• **Problem requirements**
The answer must be a bare number: the count of lines below that contain "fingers".

• **Data shown**

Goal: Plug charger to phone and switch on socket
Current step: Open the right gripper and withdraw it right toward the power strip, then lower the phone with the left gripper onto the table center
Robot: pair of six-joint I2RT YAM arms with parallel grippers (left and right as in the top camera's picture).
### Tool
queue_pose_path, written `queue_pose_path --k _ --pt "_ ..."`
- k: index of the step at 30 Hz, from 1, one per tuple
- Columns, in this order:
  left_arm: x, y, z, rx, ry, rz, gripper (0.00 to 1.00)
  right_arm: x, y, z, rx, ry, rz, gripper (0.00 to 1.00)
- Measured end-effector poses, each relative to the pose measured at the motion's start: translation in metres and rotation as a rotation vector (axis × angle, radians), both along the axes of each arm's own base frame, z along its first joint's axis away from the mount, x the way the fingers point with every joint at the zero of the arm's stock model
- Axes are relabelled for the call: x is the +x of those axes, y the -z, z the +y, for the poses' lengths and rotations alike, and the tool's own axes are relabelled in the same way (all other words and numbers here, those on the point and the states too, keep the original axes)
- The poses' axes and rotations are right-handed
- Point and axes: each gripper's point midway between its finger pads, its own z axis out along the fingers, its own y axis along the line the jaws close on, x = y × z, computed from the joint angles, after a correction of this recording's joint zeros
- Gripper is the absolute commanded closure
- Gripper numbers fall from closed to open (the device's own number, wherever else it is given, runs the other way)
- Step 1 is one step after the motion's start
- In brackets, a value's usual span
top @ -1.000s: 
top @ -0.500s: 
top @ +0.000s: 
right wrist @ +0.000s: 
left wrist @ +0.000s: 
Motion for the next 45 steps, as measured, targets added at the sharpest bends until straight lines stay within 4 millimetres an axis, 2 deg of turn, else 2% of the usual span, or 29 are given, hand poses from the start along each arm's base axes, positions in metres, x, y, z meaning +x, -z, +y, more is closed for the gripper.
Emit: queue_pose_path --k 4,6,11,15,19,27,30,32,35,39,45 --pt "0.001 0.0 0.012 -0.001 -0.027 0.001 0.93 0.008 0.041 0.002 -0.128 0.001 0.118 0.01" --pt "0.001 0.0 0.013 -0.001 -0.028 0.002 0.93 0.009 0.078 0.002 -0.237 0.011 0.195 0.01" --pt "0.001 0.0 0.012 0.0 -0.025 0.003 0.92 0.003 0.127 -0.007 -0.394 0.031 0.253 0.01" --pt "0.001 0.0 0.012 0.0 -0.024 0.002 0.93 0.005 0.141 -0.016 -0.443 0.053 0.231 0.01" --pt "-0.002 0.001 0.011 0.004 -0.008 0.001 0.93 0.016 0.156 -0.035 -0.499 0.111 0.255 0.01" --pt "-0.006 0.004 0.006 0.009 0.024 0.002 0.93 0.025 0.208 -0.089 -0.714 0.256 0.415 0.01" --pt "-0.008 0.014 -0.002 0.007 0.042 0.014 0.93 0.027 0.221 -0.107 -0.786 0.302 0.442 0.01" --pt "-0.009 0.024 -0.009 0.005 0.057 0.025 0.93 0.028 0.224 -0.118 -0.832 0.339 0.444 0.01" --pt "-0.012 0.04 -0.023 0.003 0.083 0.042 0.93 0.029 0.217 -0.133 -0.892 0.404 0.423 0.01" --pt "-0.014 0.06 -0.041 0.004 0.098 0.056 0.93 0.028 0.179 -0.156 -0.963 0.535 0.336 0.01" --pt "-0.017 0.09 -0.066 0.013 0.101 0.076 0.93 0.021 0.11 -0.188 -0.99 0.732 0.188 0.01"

• **Exercise solution**
2